**Task to carry out:**
Pull every line holding the string "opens" from the records below.

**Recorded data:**

┌──

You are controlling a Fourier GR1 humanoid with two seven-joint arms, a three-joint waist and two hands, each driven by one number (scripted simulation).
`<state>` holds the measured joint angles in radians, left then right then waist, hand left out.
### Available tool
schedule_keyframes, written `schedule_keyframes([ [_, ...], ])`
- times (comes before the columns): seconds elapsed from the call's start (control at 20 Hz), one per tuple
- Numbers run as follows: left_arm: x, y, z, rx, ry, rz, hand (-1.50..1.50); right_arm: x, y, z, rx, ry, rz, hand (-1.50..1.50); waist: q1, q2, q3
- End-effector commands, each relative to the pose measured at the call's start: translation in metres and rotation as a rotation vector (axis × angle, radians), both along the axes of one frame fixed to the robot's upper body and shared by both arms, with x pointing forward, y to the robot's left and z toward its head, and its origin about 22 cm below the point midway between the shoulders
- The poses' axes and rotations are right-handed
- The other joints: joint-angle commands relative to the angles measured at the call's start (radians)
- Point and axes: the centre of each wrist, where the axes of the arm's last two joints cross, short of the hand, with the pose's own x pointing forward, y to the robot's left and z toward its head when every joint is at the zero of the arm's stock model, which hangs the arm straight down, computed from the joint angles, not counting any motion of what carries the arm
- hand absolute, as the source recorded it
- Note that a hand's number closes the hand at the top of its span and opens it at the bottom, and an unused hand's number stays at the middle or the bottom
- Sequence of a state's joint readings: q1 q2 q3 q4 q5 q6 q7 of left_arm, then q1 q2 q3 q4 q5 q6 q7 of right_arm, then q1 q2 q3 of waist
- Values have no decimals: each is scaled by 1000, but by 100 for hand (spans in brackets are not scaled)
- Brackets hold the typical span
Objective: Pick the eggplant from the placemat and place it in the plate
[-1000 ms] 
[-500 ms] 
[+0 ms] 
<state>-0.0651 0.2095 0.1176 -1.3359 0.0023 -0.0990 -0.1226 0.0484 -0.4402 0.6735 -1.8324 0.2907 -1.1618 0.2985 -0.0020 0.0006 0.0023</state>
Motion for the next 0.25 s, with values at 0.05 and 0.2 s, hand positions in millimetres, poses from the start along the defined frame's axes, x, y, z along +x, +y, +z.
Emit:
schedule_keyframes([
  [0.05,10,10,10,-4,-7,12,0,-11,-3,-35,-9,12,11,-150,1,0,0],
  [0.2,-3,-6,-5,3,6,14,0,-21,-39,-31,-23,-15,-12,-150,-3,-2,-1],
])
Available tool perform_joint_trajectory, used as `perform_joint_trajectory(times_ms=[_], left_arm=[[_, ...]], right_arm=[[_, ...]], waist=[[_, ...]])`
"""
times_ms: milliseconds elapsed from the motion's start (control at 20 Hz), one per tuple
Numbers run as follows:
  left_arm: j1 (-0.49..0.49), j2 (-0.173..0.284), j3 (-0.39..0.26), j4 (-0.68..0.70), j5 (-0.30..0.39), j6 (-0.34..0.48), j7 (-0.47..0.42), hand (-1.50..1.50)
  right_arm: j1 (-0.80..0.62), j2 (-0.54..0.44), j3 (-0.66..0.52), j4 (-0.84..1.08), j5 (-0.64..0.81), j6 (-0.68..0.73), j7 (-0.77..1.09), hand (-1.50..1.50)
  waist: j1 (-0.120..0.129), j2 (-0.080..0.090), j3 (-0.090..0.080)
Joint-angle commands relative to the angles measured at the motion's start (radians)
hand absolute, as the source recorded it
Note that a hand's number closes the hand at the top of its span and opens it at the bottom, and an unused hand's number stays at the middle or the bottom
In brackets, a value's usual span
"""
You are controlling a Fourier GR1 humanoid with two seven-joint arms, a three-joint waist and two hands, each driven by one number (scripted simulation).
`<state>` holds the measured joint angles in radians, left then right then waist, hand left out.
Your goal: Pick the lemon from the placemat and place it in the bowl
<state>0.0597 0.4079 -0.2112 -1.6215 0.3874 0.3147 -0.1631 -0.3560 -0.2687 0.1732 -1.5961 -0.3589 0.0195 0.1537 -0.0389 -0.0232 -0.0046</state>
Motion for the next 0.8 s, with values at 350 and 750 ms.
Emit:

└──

**Response area:**
- Note that a hand's number closes the hand at the top of its span and opens it at the bottom, and an unused hand's number stays at the middle or the bottom
Note that a hand's number closes the hand at the top of its span and opens it at the bottom, and an unused hand's number stays at the middle or the bottom

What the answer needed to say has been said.